To begin with, opting for a Headless CMS means you have to identify the right front-end delivery infrastructure. For a startup or a small business, this often does not make much financial sense as their content needs tend not to justify the expenses associated with hiring developers or outsourcing front-end solutions development.
Another drawback of Headless CMS tools is that they shift much of the power away from marketers. They are more dependent on the developers for the presentation of content as opposed to when they have access to a traditional CMS tool, which allows them to both preview the display of content and publish it.
Decoupled CMS tools, while also more complex to deploy than a traditional CMS, alleviate some of the issues of a Headless CMS. Since it comes with certain pre-set front-end capabilities, you can preview and design your content more comfortably.

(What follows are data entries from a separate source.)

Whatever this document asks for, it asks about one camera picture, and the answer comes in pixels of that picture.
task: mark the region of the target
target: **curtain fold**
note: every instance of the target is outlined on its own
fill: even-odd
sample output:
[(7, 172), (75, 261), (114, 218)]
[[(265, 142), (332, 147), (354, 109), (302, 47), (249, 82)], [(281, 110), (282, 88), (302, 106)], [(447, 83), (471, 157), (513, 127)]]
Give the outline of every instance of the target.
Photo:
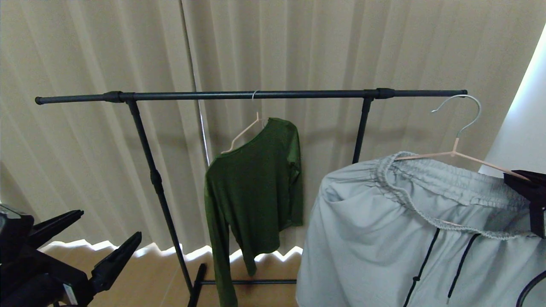
[[(542, 0), (48, 1), (3, 2), (0, 10), (2, 201), (39, 220), (84, 209), (82, 220), (58, 236), (63, 241), (119, 245), (142, 231), (143, 244), (154, 241), (163, 250), (172, 243), (127, 106), (37, 106), (34, 96), (467, 89), (484, 110), (459, 146), (483, 158), (546, 21)], [(374, 101), (360, 160), (400, 150), (449, 150), (476, 109), (466, 99), (429, 114), (442, 101)], [(184, 252), (209, 243), (203, 205), (207, 161), (230, 147), (256, 111), (298, 127), (307, 222), (322, 177), (351, 162), (361, 104), (139, 102)], [(455, 164), (479, 167), (464, 160)], [(303, 246), (305, 230), (284, 231), (280, 252)]]
[[(182, 8), (198, 90), (467, 89), (484, 111), (459, 149), (478, 158), (488, 152), (546, 20), (540, 0), (182, 1)], [(360, 160), (400, 150), (450, 150), (456, 132), (477, 110), (467, 99), (429, 114), (442, 101), (374, 101)], [(361, 104), (361, 99), (200, 102), (209, 159), (230, 147), (257, 110), (262, 117), (293, 122), (301, 139), (307, 218), (322, 177), (351, 163)], [(479, 167), (465, 160), (455, 164)], [(302, 246), (305, 229), (286, 230), (281, 252)]]

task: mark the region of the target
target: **green sleeve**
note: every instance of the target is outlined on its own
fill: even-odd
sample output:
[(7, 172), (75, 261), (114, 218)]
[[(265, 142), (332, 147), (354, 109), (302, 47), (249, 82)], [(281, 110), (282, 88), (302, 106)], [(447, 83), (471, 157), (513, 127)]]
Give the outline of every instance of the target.
[(237, 296), (232, 284), (229, 267), (229, 228), (222, 208), (216, 202), (208, 179), (205, 182), (205, 212), (209, 224), (210, 243), (216, 287), (220, 298), (220, 306), (237, 307)]
[(298, 130), (294, 127), (294, 134), (291, 137), (288, 153), (290, 164), (290, 208), (292, 211), (291, 220), (295, 225), (303, 225), (304, 209), (304, 184), (301, 175), (300, 138)]

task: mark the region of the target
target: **black drawstring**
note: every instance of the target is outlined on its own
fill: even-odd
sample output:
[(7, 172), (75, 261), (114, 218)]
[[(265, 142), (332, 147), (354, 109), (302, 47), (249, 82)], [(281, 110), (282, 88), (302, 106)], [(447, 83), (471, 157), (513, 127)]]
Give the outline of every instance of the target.
[(468, 255), (470, 246), (472, 246), (472, 243), (474, 243), (474, 240), (476, 240), (478, 236), (479, 236), (479, 233), (473, 235), (470, 238), (470, 241), (468, 241), (468, 244), (466, 245), (465, 252), (462, 253), (461, 261), (459, 262), (459, 267), (457, 268), (457, 273), (455, 274), (455, 278), (453, 279), (453, 282), (451, 283), (451, 288), (449, 288), (449, 293), (447, 294), (447, 304), (449, 304), (449, 299), (451, 298), (451, 294), (453, 294), (453, 289), (455, 289), (455, 284), (457, 283), (459, 274), (461, 274), (462, 264), (465, 262), (465, 258), (466, 258), (466, 255)]
[(411, 285), (411, 288), (409, 289), (408, 296), (406, 297), (406, 302), (404, 303), (403, 307), (407, 307), (408, 303), (410, 302), (410, 296), (413, 292), (413, 289), (415, 289), (415, 285), (419, 280), (421, 280), (421, 274), (423, 273), (423, 270), (425, 269), (426, 262), (429, 260), (430, 253), (432, 252), (432, 247), (434, 246), (434, 242), (436, 242), (436, 239), (438, 238), (438, 234), (440, 233), (440, 229), (436, 229), (436, 233), (434, 234), (434, 238), (432, 238), (432, 242), (429, 246), (429, 251), (426, 252), (425, 260), (423, 261), (423, 264), (421, 265), (421, 270), (419, 270), (419, 275), (415, 276), (413, 278), (413, 284)]

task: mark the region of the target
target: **elastic waistband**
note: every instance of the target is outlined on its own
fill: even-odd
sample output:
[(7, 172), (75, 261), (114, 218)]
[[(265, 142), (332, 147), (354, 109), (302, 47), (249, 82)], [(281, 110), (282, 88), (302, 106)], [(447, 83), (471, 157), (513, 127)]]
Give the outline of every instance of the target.
[(488, 232), (466, 226), (457, 226), (428, 216), (418, 210), (405, 190), (395, 187), (388, 182), (387, 172), (400, 174), (437, 195), (454, 199), (463, 205), (482, 205), (520, 212), (527, 208), (529, 202), (505, 185), (504, 180), (501, 178), (490, 177), (450, 166), (432, 159), (395, 161), (397, 157), (412, 155), (415, 154), (402, 151), (378, 160), (377, 180), (380, 185), (394, 192), (411, 209), (415, 210), (434, 226), (447, 230), (482, 233), (486, 237), (504, 240), (528, 235), (528, 233)]

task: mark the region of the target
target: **light under curtain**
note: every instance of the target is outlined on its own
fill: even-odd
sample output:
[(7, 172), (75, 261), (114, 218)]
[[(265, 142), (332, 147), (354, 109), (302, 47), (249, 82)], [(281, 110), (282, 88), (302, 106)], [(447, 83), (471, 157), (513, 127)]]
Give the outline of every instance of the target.
[[(34, 96), (464, 88), (484, 112), (460, 150), (484, 158), (546, 21), (542, 0), (2, 2), (0, 10), (2, 201), (41, 220), (85, 210), (63, 241), (118, 245), (142, 231), (144, 245), (162, 250), (172, 243), (127, 107), (45, 108)], [(429, 114), (441, 102), (374, 101), (360, 160), (448, 150), (475, 110), (464, 101)], [(206, 154), (212, 161), (228, 149), (256, 110), (298, 127), (307, 218), (322, 177), (351, 162), (361, 103), (140, 102), (184, 253), (209, 241)], [(465, 163), (457, 165), (479, 167)], [(305, 229), (284, 231), (280, 252), (303, 246)]]

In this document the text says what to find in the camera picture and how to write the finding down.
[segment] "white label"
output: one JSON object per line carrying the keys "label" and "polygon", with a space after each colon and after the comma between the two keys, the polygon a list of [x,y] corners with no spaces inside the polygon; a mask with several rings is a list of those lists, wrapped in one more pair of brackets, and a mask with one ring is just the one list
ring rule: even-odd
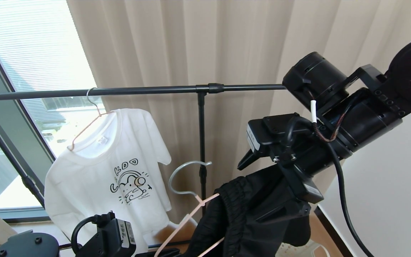
{"label": "white label", "polygon": [[132,233],[131,223],[129,223],[127,221],[125,221],[125,223],[126,223],[126,228],[127,228],[127,231],[128,231],[127,235],[129,236],[129,242],[131,244],[135,245],[136,241],[134,239],[134,234]]}
{"label": "white label", "polygon": [[128,230],[126,228],[125,221],[118,220],[118,219],[117,221],[118,221],[118,228],[120,230],[121,247],[129,248],[129,239],[128,239],[128,233],[127,233]]}
{"label": "white label", "polygon": [[104,145],[105,143],[107,143],[107,138],[102,136],[98,139],[98,143],[100,143],[101,145]]}
{"label": "white label", "polygon": [[305,188],[307,189],[307,191],[309,191],[309,192],[311,192],[311,193],[314,193],[314,194],[316,194],[316,195],[321,195],[321,193],[318,191],[318,189],[316,189],[316,188],[314,188],[314,187],[311,187],[311,186],[309,186],[309,185],[307,185],[307,184],[304,184],[304,186],[305,186]]}
{"label": "white label", "polygon": [[250,128],[249,124],[247,125],[247,141],[253,152],[255,151],[255,149],[259,150],[260,144],[258,143],[258,141],[256,141],[255,135],[253,134],[253,131]]}

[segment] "t-shirt sleeve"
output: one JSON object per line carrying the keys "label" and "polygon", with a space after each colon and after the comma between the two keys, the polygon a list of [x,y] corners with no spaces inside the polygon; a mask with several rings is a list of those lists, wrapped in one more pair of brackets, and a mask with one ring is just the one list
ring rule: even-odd
{"label": "t-shirt sleeve", "polygon": [[148,134],[152,140],[153,150],[155,151],[157,162],[168,165],[171,163],[171,156],[168,148],[164,144],[161,134],[159,133],[158,127],[149,112],[145,115],[145,122],[147,123]]}

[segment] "black baseboard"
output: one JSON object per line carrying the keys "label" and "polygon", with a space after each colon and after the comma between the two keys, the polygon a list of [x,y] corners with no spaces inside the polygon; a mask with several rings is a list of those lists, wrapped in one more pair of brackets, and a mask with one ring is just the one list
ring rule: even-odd
{"label": "black baseboard", "polygon": [[316,207],[315,209],[315,214],[320,220],[321,224],[323,227],[326,229],[328,232],[329,236],[331,236],[332,240],[336,244],[337,248],[339,248],[339,251],[344,257],[353,257],[351,254],[350,250],[348,249],[347,245],[344,243],[342,238],[339,236],[337,231],[334,229],[333,225],[330,223],[328,218],[324,215],[323,211],[321,211],[320,207]]}

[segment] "window frame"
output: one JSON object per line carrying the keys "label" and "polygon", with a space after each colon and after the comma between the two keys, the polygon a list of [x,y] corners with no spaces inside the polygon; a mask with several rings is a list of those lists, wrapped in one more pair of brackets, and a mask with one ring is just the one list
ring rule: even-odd
{"label": "window frame", "polygon": [[[8,77],[2,63],[0,60],[0,79],[5,86],[7,92],[15,92],[13,84]],[[27,110],[21,103],[21,100],[12,101],[16,106],[16,111],[21,115],[21,121],[24,122],[25,127],[28,129],[24,130],[24,133],[30,135],[30,143],[37,145],[42,149],[44,160],[49,160],[51,163],[55,161],[55,156],[50,150],[49,145],[41,135],[41,132],[37,129],[36,124],[30,118]],[[8,223],[16,222],[34,222],[34,221],[48,221],[50,218],[44,210],[44,183],[39,179],[30,164],[25,160],[25,158],[20,153],[19,149],[11,140],[10,136],[5,133],[5,129],[0,124],[0,148],[6,157],[9,159],[10,163],[13,165],[17,173],[22,177],[25,186],[31,191],[32,194],[36,196],[41,204],[41,207],[24,207],[24,208],[2,208],[0,209],[0,218],[7,221]]]}

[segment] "silver hook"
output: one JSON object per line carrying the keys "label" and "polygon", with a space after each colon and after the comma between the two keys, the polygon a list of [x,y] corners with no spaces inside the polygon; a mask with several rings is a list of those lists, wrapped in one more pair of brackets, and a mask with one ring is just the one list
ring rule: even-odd
{"label": "silver hook", "polygon": [[96,109],[98,110],[99,116],[101,116],[101,111],[99,111],[98,105],[95,104],[95,103],[93,103],[93,102],[90,100],[90,97],[88,96],[88,94],[90,93],[90,91],[91,91],[92,89],[94,89],[94,88],[97,88],[97,87],[92,87],[92,88],[88,89],[88,91],[87,91],[87,99],[88,99],[88,101],[91,102],[94,106],[96,106]]}
{"label": "silver hook", "polygon": [[184,167],[186,167],[186,166],[188,166],[188,165],[190,165],[190,164],[193,164],[193,163],[201,164],[201,165],[204,165],[204,166],[207,166],[207,165],[212,164],[211,161],[209,161],[209,162],[189,161],[189,162],[186,162],[186,163],[178,166],[178,168],[172,173],[171,177],[169,178],[169,184],[168,184],[168,185],[169,185],[169,189],[170,189],[172,192],[174,192],[174,193],[176,193],[176,194],[192,194],[192,195],[194,195],[194,196],[198,195],[197,193],[195,193],[195,192],[193,192],[193,191],[177,191],[177,190],[175,190],[175,189],[172,188],[172,180],[174,179],[174,177],[176,176],[176,174],[177,174],[181,169],[183,169]]}

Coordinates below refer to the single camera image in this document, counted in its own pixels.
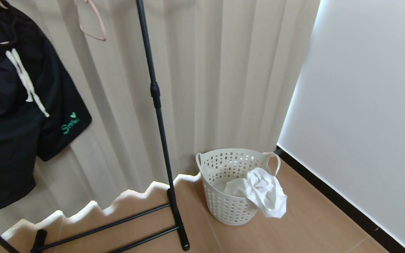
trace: embroidered logo
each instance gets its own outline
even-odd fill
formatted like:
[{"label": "embroidered logo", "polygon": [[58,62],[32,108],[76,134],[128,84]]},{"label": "embroidered logo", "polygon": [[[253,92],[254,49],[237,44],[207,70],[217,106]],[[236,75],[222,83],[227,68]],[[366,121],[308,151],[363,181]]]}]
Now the embroidered logo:
[{"label": "embroidered logo", "polygon": [[64,135],[68,134],[69,131],[71,130],[71,128],[73,127],[73,125],[76,124],[77,122],[79,122],[79,118],[77,117],[75,112],[71,113],[70,118],[71,118],[71,120],[70,120],[70,123],[68,123],[68,125],[63,124],[61,126],[61,129],[63,130]]}]

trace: shorts
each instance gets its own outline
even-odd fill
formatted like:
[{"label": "shorts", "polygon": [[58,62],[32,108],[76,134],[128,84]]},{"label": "shorts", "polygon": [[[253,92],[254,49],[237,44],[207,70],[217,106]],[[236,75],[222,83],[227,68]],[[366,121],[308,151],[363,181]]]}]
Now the shorts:
[{"label": "shorts", "polygon": [[36,156],[50,160],[91,123],[49,40],[28,16],[4,3],[9,9],[0,7],[0,209],[35,187]]}]

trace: basket handle
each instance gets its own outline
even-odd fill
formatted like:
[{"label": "basket handle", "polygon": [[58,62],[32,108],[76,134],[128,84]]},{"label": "basket handle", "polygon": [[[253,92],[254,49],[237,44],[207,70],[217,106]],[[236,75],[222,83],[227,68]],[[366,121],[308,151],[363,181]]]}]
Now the basket handle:
[{"label": "basket handle", "polygon": [[198,164],[199,171],[201,171],[201,162],[199,161],[201,159],[201,153],[196,154],[196,163]]},{"label": "basket handle", "polygon": [[264,154],[270,154],[270,157],[268,157],[268,161],[266,162],[268,164],[268,162],[270,161],[271,155],[274,155],[277,160],[278,160],[278,167],[276,168],[276,172],[275,172],[275,176],[277,176],[279,168],[281,168],[281,158],[278,157],[277,154],[275,154],[274,152],[265,152]]}]

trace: perforated basket
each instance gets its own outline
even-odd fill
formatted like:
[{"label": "perforated basket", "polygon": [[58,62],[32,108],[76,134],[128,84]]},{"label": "perforated basket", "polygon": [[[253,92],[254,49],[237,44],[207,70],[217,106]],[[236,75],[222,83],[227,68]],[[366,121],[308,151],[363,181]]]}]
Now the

What are Headless CMS Solutions?
Multi-channel publishing is on the rise and has been for a while now. Therefore, headless CMS will only continue to grow in its popularity. The market is responding in kind.
Here are some of the solutions you can look into if you decide to go headless:
Headless content management is gaining traction, no doubt about that. Some go as far as to label it the “Future of Content Management.”
While API-driven content management tools certainly offer a number of advantages, don’t jump on the bandwagon if your business does not require a robust multi-channel content strategy AND has the resources to deploy headless architecture.
It is also worth exploring Decoupled CMS solutions to overcome the limitations of traditional platforms.